No. It's a hard role being a director. You have to work with different egos and give them what they need. William asks a lot of questions.

How about you?

If I have a problem or I'm not clear about something, I'll raise my hand and say I'm a bit confused or help me with this.

When I say a good director knows when not to say anything, what I mean is you just have to let actors open up their shoulders a little and give them room. You obviously have the whole picture in your head. You've worked on it maybe six months in prep. You have all these ideas and you have to allow an actor to be able to come up with a better idea than you. If you're not seeing it immediately, as the director, you're not meeting equally.

What do you mean?

When I first meet with a director, he's had six months meeting with designers, thinking out the story. He's way ahead of me. What you have to remember as the director is that you have to give the actor room to find his performance before you step in and say do it like this. Within there somewhere, there may be a better idea than yours.

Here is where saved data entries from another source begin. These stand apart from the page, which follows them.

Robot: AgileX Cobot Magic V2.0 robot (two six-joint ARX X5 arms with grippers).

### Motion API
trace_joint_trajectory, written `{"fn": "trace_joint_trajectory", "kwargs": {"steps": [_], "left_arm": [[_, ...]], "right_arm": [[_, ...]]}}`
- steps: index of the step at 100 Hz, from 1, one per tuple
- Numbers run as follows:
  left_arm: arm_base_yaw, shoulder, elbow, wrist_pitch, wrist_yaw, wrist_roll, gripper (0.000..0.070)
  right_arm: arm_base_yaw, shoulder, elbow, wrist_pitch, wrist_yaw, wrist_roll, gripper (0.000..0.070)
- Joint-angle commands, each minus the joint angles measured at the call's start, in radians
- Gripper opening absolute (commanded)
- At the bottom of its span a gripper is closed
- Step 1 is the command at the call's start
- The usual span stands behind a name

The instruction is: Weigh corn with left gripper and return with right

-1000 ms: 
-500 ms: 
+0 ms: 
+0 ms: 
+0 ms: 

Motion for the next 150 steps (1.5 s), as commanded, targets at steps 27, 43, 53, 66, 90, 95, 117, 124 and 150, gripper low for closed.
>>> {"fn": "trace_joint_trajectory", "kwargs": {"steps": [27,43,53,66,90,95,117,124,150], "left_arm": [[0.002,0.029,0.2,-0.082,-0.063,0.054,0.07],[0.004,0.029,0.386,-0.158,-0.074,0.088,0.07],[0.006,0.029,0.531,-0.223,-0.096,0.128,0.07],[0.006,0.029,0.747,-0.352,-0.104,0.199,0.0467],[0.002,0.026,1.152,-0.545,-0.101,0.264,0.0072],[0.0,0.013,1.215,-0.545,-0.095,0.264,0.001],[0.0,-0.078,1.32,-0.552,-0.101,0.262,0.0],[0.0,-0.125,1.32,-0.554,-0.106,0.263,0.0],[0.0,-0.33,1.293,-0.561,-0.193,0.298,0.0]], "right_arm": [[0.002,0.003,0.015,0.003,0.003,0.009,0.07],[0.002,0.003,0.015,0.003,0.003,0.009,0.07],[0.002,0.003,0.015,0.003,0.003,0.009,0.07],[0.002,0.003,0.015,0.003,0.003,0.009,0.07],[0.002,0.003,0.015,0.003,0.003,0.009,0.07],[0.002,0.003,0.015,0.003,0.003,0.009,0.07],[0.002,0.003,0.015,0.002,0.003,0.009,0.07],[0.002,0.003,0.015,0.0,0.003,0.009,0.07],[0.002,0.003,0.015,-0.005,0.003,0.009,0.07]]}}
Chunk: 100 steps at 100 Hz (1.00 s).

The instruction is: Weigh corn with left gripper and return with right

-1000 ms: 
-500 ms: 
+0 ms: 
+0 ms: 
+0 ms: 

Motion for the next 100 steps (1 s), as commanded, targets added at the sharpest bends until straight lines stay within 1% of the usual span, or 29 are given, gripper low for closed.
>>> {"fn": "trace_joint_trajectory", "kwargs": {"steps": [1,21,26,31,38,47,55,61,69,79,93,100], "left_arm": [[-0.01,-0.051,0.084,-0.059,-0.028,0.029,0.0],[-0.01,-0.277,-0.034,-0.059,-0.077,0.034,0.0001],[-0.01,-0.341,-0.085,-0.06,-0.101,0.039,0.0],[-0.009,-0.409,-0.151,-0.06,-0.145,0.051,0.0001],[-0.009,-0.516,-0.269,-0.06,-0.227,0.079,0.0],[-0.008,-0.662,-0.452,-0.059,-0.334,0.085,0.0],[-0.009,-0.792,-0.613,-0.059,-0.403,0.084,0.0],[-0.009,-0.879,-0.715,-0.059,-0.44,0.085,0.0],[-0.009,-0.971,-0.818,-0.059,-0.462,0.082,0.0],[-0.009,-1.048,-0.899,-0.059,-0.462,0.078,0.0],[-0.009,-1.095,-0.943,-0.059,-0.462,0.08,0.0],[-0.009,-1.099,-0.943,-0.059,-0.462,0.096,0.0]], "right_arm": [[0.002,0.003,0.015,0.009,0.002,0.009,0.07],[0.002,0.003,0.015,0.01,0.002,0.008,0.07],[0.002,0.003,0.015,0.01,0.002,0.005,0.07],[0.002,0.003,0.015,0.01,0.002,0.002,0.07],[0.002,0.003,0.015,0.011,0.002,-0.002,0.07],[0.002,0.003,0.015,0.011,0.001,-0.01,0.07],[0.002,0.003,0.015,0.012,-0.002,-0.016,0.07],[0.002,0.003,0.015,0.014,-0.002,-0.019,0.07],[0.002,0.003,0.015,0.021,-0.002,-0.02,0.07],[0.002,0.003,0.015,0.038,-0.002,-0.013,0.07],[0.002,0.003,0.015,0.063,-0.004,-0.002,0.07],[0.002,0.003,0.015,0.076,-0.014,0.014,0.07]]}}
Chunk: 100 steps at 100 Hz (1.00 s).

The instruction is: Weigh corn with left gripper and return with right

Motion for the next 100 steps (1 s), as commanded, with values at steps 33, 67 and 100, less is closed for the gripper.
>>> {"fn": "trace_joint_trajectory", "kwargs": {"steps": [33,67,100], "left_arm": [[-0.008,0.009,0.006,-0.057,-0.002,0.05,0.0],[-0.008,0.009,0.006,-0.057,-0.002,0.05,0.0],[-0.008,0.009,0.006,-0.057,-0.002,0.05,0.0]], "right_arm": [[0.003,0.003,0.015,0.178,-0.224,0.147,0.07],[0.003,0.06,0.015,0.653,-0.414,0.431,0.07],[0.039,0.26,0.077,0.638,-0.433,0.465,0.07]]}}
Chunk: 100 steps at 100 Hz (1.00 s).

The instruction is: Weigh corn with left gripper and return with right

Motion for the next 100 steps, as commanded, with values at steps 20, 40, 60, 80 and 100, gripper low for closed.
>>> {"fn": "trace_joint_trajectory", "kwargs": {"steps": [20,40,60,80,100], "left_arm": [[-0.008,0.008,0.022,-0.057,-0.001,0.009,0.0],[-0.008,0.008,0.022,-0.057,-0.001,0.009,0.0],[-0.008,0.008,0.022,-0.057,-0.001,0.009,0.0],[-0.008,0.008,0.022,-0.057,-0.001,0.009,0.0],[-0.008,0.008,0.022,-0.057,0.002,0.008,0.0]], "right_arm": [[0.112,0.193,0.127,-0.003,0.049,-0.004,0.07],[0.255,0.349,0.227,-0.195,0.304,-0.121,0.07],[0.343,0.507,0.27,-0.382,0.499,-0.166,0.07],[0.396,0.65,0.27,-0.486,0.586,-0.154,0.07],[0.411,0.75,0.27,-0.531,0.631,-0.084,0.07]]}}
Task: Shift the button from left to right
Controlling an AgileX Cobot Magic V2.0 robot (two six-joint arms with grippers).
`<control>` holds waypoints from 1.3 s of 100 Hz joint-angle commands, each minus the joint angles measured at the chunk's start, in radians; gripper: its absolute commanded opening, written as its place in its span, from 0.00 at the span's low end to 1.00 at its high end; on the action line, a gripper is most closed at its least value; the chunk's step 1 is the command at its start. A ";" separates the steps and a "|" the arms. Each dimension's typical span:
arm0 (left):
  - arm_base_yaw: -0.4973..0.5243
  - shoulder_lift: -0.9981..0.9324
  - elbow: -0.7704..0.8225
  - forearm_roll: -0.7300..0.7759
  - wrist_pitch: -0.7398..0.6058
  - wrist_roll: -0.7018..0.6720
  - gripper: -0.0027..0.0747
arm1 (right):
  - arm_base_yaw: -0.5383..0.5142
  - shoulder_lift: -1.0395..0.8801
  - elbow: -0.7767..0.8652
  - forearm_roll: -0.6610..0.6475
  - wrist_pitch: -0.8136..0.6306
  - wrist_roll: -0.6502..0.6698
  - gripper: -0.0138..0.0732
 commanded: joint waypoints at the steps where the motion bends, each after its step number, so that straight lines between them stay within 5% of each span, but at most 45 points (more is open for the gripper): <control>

If the director imposes his ideas, the actor's own ideas don't have a chance to come out?

Yeah, you kill it.

Can you think of examples?

I can't really. I'm not talking about huge, monumental changes. I'm talking about a nuance that someone will have in a reading in which they can suddenly show you what a scene is about. You go: Omigod, so that's how you're reading the line. You think the scene's about this. That's interesting. I hadn't thought of it like that.

What will you be working on next as a director?

I don't know.

Do you find it easy to work in Hollywood? Does it make any difference working in England or the U.S.?

When I'm in the system, I'm in the system. I don't necessarily have to be in movies that I would go and see. I work. I'm not precious about it.

But with the films you want to direct?

I'm not likening myself to him, but [director John] Cassavetes was in some bad movies and I'm sure he thought, one more of these and I can go make "Faces" or something.

I'm committed. If I say I'm going to do a film, I won't walk through it. I'll be a mensch. I won't take just any old piece of shit. I'm not out there doing "The Rock IV." It's my bread and butter.

But your real ambition is to be a director?

I'm bubbling around a few ideas in my head. You hear actors talking about directing as a natural extension of acting. But I don't see it that way. I have no desire to sort of throw a camera around. When I do it again, I will do it hopefully from the same spring. It's an emotional commitment, two years of your life. Just to kind of job it would be so destroying. I can't imagine sitting in an editing suite looking at the images coming back at you that you don't really care about. There'd be no point to that.

If someone wanted you to direct a movie about rich people having fun?

I don't think I'd do it, no.

By Richard Covington

Richard Covington covers cultural subjects and the arts from Paris.